Using Weibull PDFs to Model Bathtub Curve for Failure Rate Prediction

Hello Stanians, I’m still a novice at modeling so please mind my lack of structured definitions.

I’m trying to fit a Poisson model to predict failures in shipboard engines. I’ve come across some interesting methods to represent failure rate, notably the [Bathtub Curve]. So I implemented the functionality within my Poisson model by modeling \lambda as the sum of two Weibull PDFs, each representing early and wear-out failures. Additionally, in order to incorporate known features, such as the relative size proportion of the engine system and unique shiptypes, an additional coefficient is multiplied to wear-out, which consists of a linear combination of features and parameters.
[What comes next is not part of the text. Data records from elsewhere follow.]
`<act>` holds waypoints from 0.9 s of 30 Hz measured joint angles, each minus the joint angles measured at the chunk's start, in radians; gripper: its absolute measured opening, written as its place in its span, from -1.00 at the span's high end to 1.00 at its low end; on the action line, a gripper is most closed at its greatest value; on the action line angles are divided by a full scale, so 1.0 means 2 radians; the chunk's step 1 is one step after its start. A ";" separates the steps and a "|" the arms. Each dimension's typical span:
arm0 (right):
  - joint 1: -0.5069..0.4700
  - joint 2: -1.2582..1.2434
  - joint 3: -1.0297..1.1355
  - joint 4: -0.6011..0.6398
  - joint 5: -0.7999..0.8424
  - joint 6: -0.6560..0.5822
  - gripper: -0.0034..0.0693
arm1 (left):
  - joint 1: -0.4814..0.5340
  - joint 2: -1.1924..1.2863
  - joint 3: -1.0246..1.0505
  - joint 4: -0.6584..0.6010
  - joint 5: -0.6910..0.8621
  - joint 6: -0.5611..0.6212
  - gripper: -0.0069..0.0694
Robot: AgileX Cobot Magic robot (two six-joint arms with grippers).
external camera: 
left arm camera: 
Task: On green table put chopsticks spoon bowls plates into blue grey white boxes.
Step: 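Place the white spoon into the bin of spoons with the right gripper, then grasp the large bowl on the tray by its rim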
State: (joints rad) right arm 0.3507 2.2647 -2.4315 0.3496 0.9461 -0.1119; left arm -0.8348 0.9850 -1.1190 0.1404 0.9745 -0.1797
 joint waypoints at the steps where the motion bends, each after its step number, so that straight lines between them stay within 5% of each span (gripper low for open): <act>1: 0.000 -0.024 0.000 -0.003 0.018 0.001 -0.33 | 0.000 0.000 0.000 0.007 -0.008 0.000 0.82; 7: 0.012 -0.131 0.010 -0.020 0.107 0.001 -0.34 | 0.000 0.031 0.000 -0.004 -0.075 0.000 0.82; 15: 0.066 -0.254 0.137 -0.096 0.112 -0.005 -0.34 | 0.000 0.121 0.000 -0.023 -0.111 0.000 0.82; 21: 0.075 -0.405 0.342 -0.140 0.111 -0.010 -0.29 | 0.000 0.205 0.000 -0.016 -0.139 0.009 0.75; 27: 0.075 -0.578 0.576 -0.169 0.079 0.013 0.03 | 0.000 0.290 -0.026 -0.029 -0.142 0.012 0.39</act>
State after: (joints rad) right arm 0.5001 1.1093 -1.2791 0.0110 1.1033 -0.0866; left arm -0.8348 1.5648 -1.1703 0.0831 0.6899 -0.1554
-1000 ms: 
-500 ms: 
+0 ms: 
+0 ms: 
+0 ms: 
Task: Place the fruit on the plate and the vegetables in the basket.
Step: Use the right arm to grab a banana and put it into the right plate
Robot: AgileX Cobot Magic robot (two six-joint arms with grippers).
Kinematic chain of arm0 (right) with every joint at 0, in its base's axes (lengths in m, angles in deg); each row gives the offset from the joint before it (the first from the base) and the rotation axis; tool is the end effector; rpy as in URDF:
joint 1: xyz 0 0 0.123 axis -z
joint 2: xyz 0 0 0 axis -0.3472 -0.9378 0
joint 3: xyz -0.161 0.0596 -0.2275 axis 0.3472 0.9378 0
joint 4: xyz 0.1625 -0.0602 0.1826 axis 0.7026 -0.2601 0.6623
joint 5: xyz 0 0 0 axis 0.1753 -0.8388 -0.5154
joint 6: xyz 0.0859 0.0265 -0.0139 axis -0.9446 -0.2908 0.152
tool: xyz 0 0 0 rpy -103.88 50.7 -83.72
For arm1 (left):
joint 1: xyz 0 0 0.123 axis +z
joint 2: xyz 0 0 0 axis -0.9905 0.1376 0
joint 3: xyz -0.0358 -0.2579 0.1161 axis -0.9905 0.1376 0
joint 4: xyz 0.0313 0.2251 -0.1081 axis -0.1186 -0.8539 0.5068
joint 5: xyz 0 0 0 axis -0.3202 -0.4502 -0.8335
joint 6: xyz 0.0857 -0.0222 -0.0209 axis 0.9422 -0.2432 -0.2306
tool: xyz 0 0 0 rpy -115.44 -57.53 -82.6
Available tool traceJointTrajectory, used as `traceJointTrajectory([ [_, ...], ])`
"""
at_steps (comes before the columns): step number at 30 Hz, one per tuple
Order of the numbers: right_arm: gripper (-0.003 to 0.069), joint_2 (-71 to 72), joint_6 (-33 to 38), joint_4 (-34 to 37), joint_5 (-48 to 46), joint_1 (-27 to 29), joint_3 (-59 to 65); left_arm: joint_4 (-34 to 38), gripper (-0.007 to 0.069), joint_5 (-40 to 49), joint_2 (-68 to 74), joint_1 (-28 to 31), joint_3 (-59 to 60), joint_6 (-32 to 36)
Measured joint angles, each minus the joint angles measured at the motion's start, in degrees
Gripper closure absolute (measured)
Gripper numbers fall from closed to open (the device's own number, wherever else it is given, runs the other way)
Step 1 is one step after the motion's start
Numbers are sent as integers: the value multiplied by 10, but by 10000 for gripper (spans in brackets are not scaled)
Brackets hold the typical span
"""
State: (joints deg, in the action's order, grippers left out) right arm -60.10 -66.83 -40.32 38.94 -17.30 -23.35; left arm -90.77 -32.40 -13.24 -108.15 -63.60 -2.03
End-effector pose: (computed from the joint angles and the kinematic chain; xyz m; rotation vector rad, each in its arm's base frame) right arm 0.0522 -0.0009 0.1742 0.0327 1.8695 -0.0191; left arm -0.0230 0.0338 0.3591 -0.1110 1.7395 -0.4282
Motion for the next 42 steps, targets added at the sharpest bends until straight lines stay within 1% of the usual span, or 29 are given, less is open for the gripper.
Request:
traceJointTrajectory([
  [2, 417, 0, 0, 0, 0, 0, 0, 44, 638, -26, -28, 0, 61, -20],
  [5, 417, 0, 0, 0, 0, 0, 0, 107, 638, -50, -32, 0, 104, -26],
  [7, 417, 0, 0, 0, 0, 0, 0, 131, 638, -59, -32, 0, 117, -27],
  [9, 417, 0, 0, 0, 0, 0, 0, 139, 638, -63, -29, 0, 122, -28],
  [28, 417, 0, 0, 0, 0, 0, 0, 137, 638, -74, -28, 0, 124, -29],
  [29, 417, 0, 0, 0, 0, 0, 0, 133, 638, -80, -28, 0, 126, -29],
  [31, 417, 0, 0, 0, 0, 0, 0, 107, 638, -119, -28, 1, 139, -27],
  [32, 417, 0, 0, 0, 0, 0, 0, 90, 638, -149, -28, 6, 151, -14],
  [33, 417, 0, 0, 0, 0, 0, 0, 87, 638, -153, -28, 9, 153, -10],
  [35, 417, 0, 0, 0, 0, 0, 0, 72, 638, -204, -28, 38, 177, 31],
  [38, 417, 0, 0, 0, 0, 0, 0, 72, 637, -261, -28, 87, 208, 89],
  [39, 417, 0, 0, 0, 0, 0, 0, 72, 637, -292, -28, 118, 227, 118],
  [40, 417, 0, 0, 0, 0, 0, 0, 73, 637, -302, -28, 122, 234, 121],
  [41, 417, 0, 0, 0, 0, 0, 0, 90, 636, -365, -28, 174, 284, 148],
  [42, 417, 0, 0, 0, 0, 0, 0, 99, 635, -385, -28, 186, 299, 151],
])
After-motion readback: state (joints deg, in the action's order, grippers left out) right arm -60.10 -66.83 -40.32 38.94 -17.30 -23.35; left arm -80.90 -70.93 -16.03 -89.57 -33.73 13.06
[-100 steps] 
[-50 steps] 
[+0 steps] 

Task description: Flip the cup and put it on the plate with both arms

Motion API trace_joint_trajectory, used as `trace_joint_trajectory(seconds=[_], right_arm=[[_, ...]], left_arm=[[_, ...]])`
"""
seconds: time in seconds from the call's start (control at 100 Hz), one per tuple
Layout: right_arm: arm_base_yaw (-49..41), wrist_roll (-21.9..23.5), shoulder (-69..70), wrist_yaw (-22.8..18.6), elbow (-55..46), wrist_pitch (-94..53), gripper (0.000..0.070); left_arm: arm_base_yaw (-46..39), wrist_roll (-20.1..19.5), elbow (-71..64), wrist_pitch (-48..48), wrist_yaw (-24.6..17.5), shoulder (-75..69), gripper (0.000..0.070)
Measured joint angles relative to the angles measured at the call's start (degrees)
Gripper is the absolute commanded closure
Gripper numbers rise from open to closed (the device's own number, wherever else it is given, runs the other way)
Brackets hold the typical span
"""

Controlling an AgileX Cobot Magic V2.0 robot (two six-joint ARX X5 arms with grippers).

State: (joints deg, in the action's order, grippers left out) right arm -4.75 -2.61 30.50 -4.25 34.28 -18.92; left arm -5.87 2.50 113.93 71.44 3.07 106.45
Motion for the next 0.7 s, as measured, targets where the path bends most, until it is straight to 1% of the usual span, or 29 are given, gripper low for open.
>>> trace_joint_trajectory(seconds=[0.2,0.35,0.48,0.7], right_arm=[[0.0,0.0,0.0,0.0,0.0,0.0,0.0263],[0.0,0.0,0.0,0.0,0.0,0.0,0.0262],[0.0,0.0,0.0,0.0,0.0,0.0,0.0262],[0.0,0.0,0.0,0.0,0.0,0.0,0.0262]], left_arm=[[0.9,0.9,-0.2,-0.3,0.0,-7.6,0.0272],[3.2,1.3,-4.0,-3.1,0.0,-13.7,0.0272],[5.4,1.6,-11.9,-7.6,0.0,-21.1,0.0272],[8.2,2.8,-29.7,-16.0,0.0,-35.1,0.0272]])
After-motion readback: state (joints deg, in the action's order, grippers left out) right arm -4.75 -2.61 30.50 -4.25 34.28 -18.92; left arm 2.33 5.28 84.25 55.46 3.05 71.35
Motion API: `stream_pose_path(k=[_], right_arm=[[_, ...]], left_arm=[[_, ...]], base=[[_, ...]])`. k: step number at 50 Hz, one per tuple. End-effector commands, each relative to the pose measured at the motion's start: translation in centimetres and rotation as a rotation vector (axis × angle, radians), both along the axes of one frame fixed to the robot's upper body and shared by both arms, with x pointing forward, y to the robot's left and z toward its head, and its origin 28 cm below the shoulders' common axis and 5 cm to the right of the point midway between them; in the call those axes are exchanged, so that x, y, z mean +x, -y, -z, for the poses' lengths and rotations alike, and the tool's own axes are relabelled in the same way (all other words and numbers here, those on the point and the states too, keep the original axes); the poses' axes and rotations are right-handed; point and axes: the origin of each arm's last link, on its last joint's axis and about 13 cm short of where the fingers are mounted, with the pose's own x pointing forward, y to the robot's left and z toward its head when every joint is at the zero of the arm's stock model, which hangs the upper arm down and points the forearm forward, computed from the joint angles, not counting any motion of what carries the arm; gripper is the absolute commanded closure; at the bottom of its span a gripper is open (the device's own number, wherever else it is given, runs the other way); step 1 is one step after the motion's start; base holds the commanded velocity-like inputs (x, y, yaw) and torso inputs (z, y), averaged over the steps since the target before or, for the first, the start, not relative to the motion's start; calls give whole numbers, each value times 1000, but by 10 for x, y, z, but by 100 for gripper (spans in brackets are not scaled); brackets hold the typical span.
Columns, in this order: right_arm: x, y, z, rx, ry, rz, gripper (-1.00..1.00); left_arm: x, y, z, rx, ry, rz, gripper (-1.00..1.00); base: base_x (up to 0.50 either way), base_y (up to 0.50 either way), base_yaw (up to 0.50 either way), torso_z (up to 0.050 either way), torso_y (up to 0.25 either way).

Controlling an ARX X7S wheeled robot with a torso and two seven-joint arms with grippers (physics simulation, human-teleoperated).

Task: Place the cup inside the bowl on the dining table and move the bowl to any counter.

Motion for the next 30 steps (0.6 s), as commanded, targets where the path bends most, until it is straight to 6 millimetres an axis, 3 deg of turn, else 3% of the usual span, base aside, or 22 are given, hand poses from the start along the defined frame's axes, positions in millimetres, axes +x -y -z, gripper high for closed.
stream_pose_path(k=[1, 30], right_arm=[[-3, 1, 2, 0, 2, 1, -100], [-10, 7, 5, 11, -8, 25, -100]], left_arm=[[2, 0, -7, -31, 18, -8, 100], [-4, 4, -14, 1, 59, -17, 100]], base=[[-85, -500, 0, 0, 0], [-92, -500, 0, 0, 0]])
The full model would be as follows:

y \sim \textrm{poisson}(\lambda_{ship,age}) \\ \textrm{log} \ \lambda_{ship, age} = \textrm{failure_form}(\alpha_{ship}, \beta_{ship}, age) + wear_{ship, age} \times \textrm{failure_form}(\gamma_{engine}, \delta_{engine}, age) \\ wear_{ship} = complexity_{ship} \times engine\_count_{ship} \times \eta_{engine} - \theta_{ship} \ \textrm{ln} \ relative\_displacement \\ \textrm{failure_form}(shape, scale, age) = \textrm{min}(\frac{shape}{scale}(\frac{age}{scale})^{shape - 1} e^{-(\frac{age}{scale})^{shape}}, 1.5) \\ \alpha \sim \textrm{normal}(0.5, 0.3), \, \alpha \in [0, \infty) \\ \beta \sim \textrm{normal}(1.2, 0.05), \, \beta \in [0, \infty) \\ \gamma \sim \textrm{normal}(2.5, 0.5), \, \gamma \in [0, \infty) \\ \delta \sim \textrm{normal}(1.2, 0.15), \, \delta \in [0, \infty) \\ \eta \sim \textrm{normal}(0.5, 0.7) \\ \theta \sim \textrm{normal}(0.2, 0.3)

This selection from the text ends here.